City staff reviewed three proposed water-rate scenarios intended to bring the utility fund into financial balance and into compliance with the Texas Water Development Board requirement that revenue equal or exceed expenses. The rate study, which includes the Lower Colorado River Authority (LCRA) contract figures, was presented as part of the FY2025–26 budget workshop.
Why it matters: staff reported the utility’s current coverage ratio is roughly 0.81 (revenue divided by expenses), below the 1.0 threshold that the Texas Water Development Board expects for eligibility for grants and other funding programs. Council members repeatedly emphasized protecting low-use residential customers while shifting more of the cost burden to high-volume users.
What was presented: staff described three scenarios: Scenario 1 (conservation-weighted) increases the price for higher water users so high-volume consumers pay more; Scenario 2 preserves the current tier structure but raises rates across the board; Scenario 3 is a hybrid blending a base charge with tiered consumption increases.

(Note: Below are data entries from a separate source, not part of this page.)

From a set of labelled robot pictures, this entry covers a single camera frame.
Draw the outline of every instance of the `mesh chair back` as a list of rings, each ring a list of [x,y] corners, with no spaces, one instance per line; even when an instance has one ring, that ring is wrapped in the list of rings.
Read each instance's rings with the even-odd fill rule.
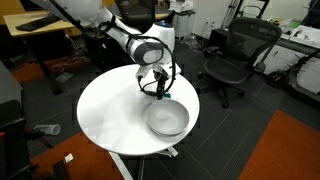
[[[139,30],[148,30],[155,21],[155,0],[115,0],[122,21]]]
[[[257,57],[273,46],[281,33],[281,29],[270,22],[247,17],[237,18],[229,26],[224,53],[248,62],[248,68],[251,69]]]

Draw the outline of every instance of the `office chair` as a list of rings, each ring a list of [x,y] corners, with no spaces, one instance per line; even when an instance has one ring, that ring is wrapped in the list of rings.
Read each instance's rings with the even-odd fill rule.
[[[267,21],[255,18],[237,18],[230,23],[225,47],[210,47],[214,56],[204,64],[205,77],[217,83],[224,95],[223,107],[230,105],[226,88],[232,88],[243,97],[245,91],[234,85],[244,82],[253,73],[253,64],[266,49],[274,46],[281,36],[281,29]]]
[[[121,20],[145,33],[155,21],[155,0],[115,0]]]

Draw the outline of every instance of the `monitor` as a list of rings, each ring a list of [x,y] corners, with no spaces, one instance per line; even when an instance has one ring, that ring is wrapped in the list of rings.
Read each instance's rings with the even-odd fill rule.
[[[23,9],[25,11],[38,11],[38,10],[44,10],[42,7],[36,5],[35,3],[33,3],[30,0],[20,0]]]

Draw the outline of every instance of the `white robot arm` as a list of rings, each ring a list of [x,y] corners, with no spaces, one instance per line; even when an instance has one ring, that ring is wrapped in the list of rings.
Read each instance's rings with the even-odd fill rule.
[[[140,65],[136,74],[139,82],[153,69],[155,78],[158,80],[159,92],[157,90],[156,93],[158,98],[161,98],[161,91],[165,93],[171,87],[175,75],[180,73],[179,66],[172,63],[174,62],[172,53],[175,43],[174,29],[167,23],[154,23],[146,33],[141,34],[115,18],[101,0],[31,1],[76,26],[95,27],[114,38],[131,59]],[[172,78],[171,84],[164,90],[164,83],[169,78]]]

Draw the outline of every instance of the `gray carpet floor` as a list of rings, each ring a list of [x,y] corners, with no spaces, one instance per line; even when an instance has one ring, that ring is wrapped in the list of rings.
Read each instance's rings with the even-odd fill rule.
[[[209,84],[197,78],[207,60],[202,53],[191,51],[187,45],[176,42],[176,55],[183,76],[194,87]],[[45,79],[23,84],[28,123],[31,126],[60,124],[62,127],[59,135],[46,137],[53,145],[81,131],[76,117],[77,101],[84,88],[101,71],[90,65],[70,73],[74,76],[60,84],[63,93],[59,95],[51,93]],[[319,105],[289,91],[270,87],[260,74],[254,74],[241,86],[247,90],[246,96],[240,98],[230,92],[231,106],[228,109],[221,106],[220,92],[214,88],[202,91],[199,94],[197,125],[175,146],[179,155],[174,158],[158,154],[147,156],[144,179],[237,179],[276,109],[320,130]],[[28,142],[28,147],[31,157],[47,150],[37,141]],[[132,176],[136,177],[139,157],[120,157]]]

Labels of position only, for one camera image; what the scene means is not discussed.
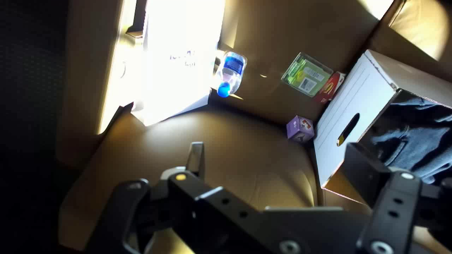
blue bottle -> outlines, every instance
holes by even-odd
[[[245,59],[234,52],[227,52],[214,73],[216,95],[228,97],[234,95],[241,83]]]

Staff said Scenario 1 produces the least impact on many low-use residential accounts and better incentivizes conservation; they also said roughly 70–75% of residential accounts use 5,000 gallons or less per billing period under current usage patterns.
Sewer and related timing: staff said a separate sewer rate study is forthcoming and they currently plan to budget a 15% across-the-board sewer increase for planning purposes; any sewer rate changes would be presented before March because new rates would not go into effect until that month. LCRA-driven electric increases (a separate pass-through) were also noted as outside the council’s ability to change.
Council direction and next steps: several council members voiced support for Scenario 1 or the hybrid Scenario 3 and asked staff to schedule the rate-study presentation for a public meeting or town hall. Staff said the consultants will present a formal rate study and that the council could consider implementing major changes over a two-year phased schedule and re-evaluate after two years. No formal vote was recorded at the workshop.
Compliance impact: staff said bringing the utility to break-even would restore compliance with the Texas Water Development Board and make the city eligible for grants and other funding programs that require utilities to demonstrate revenue coverage of costs.
Unresolved items: council members asked staff to provide clearer bill breakdowns, to separate residential and commercial rates in follow-up analysis, and to confirm whether all cost elements were properly included in prior studies; staff agreed to return with more detailed presentations and schedule the public meeting.